Encontrando a Dios en mi ciudad

En el año jubilar hemos entrado todos aquellos que, como Iglesia, queremos abrirnos a la experiencia del amor y misericordia de Dios con este año santo que se nos concede.

Es importante estar atentos, pues probablemente tu diócesis, tu parroquia o grupo juvenil al que pertenezcas ya tiene pensadas actividades especiales de las cuales tú puedes sacar mucho provecho.

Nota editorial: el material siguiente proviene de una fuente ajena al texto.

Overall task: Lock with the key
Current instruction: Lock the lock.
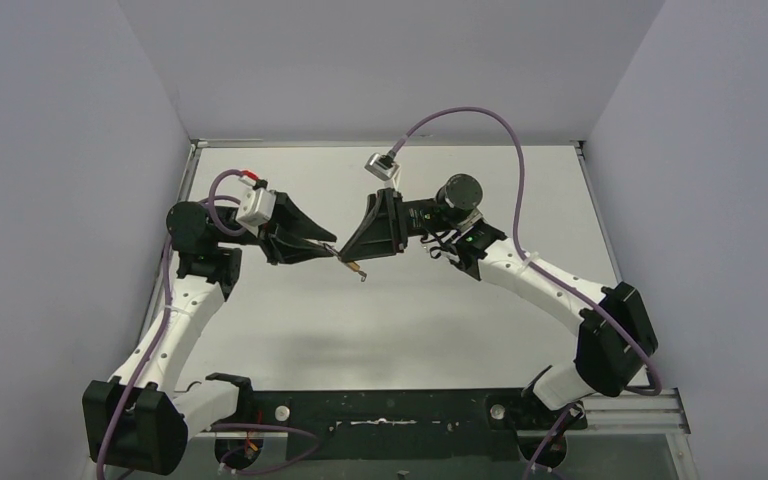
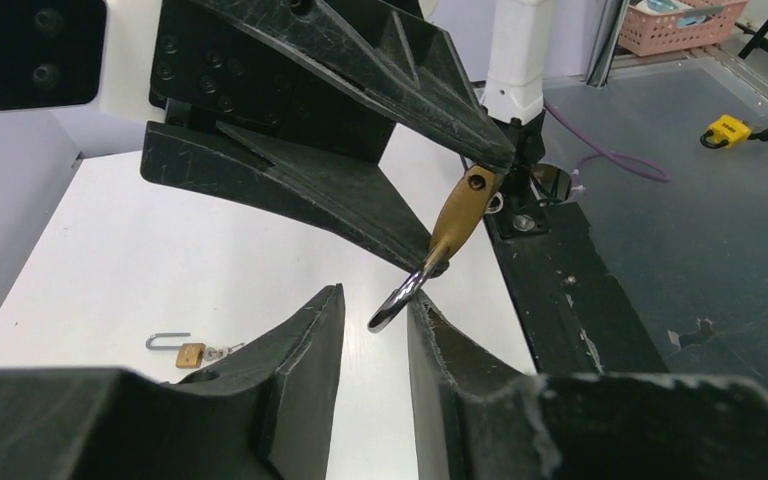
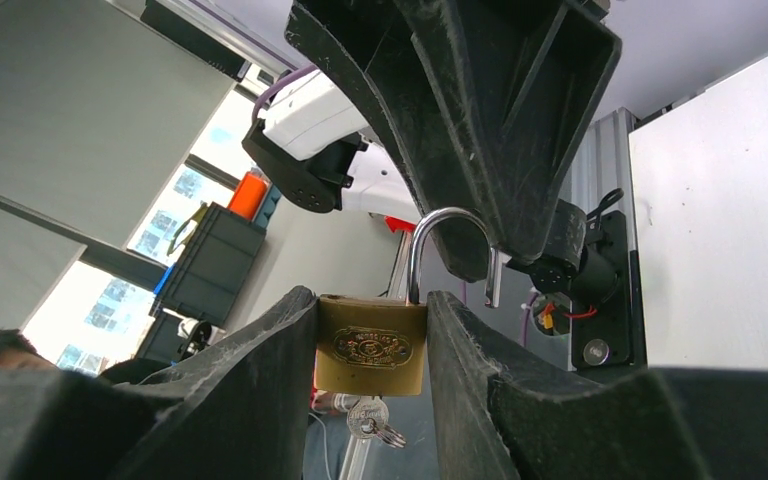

Sería muy buena idea aprovechar este año para buscar hacer peregrinaciones a lugares santos en tu ciudad o en sus alrededores, en santuarios que sean importantes en tu ciudad o país.

Puedes proponer hacer peregrinaciones, jornadas de oración, etc. ¡El Señor siempre nos llama en comunidad! Por eso, tratemos también de vivir este año con nuestras familias, amigos y grupos juveniles a los que pertenecemos.

La puerta santa del corazón: una peregrinación interior

Es verdad que siempre se abren puertas santas en las diferentes ciudades, y definitivamente cruzar esa puerta es un signo importante de la conciencia del año en el que entramos, del deseo de conversión y santificación personal para ser todo de Dios.

¡Pero no olvidemos que siempre estamos en camino hacia Dios! Por tanto, así como son importantes los actos externos de piedad, que tienen gran valor y hay que cuidar, también es importante el camino espiritual que vivimos interiormente.

Recordemos que todo es sembrado en nuestro interior (Mt 13:24-52) y que, para tener más claridad sobre qué se ha sembrado en nuestro corazón e ir formando la conciencia en Dios, es importante nutrir nuestra vida de la Palabra de Dios, meditarla en nuestro interior y atesorarla como Santa María en nuestro corazón (Lc 2:19).

Vivir el sacramento de la reconciliación (Jn 20,21-22; 1 Jn 1:9; Stg 5:16) y hacer obras de caridad hará que, progresivamente, nuestra alma se vaya purificando y así podamos vivir un proceso de conversión para ser imitadores de Dios (Ef 5:1).

Recordemos que, cuando vivimos el amor, nuestro corazón empieza cada vez más a parecerse al del Señor Jesús.

Celebrar el Jubileo 2025 digitalmente: un espacio de comunión universal

La tecnología es un gran regalo de Dios cuando la usamos para hacer el bien y para acercarnos a Él. Por eso, contando con todos estos recursos, ¡participemos de los encuentros especiales que se harán en Roma virtualmente!

Además, sería buena idea estar atentos a cualquier iniciativa que surja en medios digitales, como charlas, congresos, talleres, cursos, retiros espirituales, etc.

También, ver y compartir los testimonios de otras personas que nos edifiquen en la fe podrá ser de gran provecho.

En conclusión, sabemos que estamos de fiesta este año en la Iglesia, y este año jubilar trae tantas bendiciones de Dios. Por eso, cada quien puede hacer su propio discernimiento según su realidad personal y encaminarse hacia aquello que sienta que le pueda favorecer para sacar más provecho de este tiempo de gracia que se nos concede.

Es importante informarnos sobre las actividades de nuestra diócesis particular y también de lo que la Iglesia nos permita vivir en otros medios tecnológicos.

¿Se te ocurren más ideas para vivir al máximo el Jubileo 2025 desde tu casa?